Anonymous said: Given your extensive background and awesome interests, do you think you could explain to me the difference between molecular psychiatry and psychopharmacology?
ABSOLUTELY! Lets start with the basics and move to the philosophy.
I’ll do my best to keep it simple. Google any terms that don’t make sense :)
Molecular psychiatry is the field which attempts to understand psychiatric illness from a biochemical stand-point, where in particular interactions between neurons and chemicals are considered to be the root of abnormal psychology. This field is about observing how the psychologically ill brain functions without the influence of external drugs, and then concludes with methods that could be used to treat it
Psychopharmacology on the other hand is more based on how drugs interact with the brain, not how the brain would function for those with mental illness. In this field, we determine how the drugs effect the brain and then apply potential uses for this drug or perform structural activity relationship experiments to optimise the drug for particular neural interactions. Psychopharmacology doesn’t concern itself with the cause of mental illness, simply the methods by which it can be treated by chemicals and their effectiveness.

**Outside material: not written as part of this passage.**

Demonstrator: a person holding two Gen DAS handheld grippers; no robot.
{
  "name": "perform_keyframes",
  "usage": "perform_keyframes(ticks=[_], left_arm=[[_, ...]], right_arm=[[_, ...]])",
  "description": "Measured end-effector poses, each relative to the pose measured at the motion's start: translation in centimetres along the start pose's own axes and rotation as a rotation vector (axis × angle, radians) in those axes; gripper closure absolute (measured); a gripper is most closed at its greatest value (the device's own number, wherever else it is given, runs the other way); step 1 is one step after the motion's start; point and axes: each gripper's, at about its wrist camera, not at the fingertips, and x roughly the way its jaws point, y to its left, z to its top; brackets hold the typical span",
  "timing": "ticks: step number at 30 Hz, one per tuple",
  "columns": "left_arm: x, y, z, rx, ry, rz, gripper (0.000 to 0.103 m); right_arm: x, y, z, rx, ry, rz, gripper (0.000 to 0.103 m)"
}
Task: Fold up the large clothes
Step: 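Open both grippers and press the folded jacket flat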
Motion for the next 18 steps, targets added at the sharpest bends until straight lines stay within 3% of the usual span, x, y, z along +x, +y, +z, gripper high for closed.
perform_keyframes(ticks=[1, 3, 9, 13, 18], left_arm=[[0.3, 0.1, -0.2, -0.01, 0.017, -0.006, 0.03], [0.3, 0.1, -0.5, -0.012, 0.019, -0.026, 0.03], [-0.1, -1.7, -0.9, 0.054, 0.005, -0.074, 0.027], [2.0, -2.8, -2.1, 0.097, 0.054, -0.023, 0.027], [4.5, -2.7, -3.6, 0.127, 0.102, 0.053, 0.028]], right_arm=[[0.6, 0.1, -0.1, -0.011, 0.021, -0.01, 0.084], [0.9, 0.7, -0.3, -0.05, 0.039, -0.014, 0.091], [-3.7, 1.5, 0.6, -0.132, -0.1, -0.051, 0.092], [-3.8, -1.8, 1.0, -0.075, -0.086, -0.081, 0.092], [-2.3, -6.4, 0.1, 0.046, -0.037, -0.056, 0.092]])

Psychiatry as a whole is philosophically leaning towards mind-body dualism where-in to treat mental illness, it would be best to treat both the mind and body as two separate things which interact with each other. By fixing the biochemical interactions of the body and conditioning the mind through cognitive behavioural therapy or counselling, psychiatry treats the mental illness from two angles.
Psychopharmacology is very much a physicalist field in which the mind is thought of to be a product of the neurons of the brain. By altering the activity of the neurons, it is possible to alter the perception of the mind. Take SSRIs for example, when administered over a period of time to a person with a depressive disorder, they will sometimes have an improvement of mood which is not associated with any cbt or changes to life style or events. This is because the drug is forcing the serotonin in the brain to remain in the gaps between the serotonin receptors and therefore continues to act as a neurotransmitter increasing mood as a result.
I hope that helps.
Molecular psychiatry: how the mentally ill brain works.
Psychopharmacology: how drugs interact with the brain.